Wang spent three months at the facility, which he described as “a living hell.” His first week was spent in solitary confinement in “a dark room,” which was followed by frequent beatings. He says mistreatment at the school was “so unbearable” that he once tried to kill himself by swallowing liquid detergent.

Wang, who returned home in late October, had lost 25 kilograms (55 pounds) in four months. He hardly talked to anyone — even his mother — and he now carries a knife around with him at all times. “Then no one can hurt me, ever!” he said.

The former eighth grader, from the northern city of Dalian, is among dozens of teens who have been physically and emotionally scarred from abuse and mistreatment at Yuzhang College, a Caixin investigation found. Desperate parents had turned to the academy as a last resort because schools, community centers and government social services departments lacked the resources to help teenagers with addiction problems.

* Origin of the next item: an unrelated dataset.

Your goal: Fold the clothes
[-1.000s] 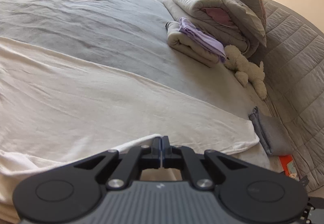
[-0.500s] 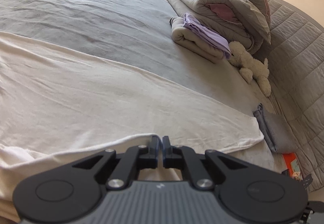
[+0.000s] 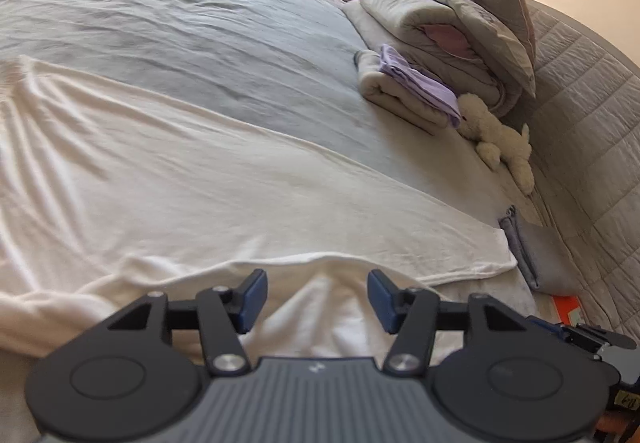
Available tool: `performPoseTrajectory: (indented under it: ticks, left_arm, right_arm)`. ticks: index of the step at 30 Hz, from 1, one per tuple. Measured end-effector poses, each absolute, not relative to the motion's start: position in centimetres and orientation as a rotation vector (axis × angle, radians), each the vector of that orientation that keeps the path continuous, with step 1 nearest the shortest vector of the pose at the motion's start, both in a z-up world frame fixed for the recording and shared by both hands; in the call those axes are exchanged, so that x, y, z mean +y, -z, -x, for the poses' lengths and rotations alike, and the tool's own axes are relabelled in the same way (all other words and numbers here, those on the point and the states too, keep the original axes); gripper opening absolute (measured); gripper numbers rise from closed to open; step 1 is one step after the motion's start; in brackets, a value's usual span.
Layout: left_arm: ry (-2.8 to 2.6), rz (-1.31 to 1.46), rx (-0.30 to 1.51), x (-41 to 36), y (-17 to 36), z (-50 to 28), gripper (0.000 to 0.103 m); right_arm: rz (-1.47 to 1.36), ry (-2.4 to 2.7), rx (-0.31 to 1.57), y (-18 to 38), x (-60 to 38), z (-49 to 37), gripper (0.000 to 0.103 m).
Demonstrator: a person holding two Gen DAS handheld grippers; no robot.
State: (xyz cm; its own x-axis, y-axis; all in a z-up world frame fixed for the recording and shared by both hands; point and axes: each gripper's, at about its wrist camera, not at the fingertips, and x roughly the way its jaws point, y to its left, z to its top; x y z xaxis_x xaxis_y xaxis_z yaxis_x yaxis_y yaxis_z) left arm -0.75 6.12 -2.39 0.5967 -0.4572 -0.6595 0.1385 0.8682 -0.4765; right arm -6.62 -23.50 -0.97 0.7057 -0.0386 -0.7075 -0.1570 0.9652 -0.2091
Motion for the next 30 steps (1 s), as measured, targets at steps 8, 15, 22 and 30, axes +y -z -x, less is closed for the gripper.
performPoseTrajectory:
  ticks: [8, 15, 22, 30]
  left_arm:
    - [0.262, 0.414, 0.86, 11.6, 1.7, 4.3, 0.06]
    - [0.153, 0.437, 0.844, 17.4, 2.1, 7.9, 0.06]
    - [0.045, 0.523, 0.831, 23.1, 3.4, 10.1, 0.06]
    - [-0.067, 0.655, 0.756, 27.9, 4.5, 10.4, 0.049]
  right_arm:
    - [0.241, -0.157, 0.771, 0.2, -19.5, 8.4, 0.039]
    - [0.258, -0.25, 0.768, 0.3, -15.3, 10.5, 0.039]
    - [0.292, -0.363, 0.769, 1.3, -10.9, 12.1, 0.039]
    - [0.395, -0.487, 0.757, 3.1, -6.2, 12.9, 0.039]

The facility was run by private investors in an old Confucian-style school building, where Chinese classics were taught in the past. Its marketing brochures say its “morality training program” aim to inculcate traditional values including “obedience and filial piety.” Parents like Wang’s mother who felt “a filial child is born under the rod,” as the traditional saying goes, turned a blind eye to the school’s methods.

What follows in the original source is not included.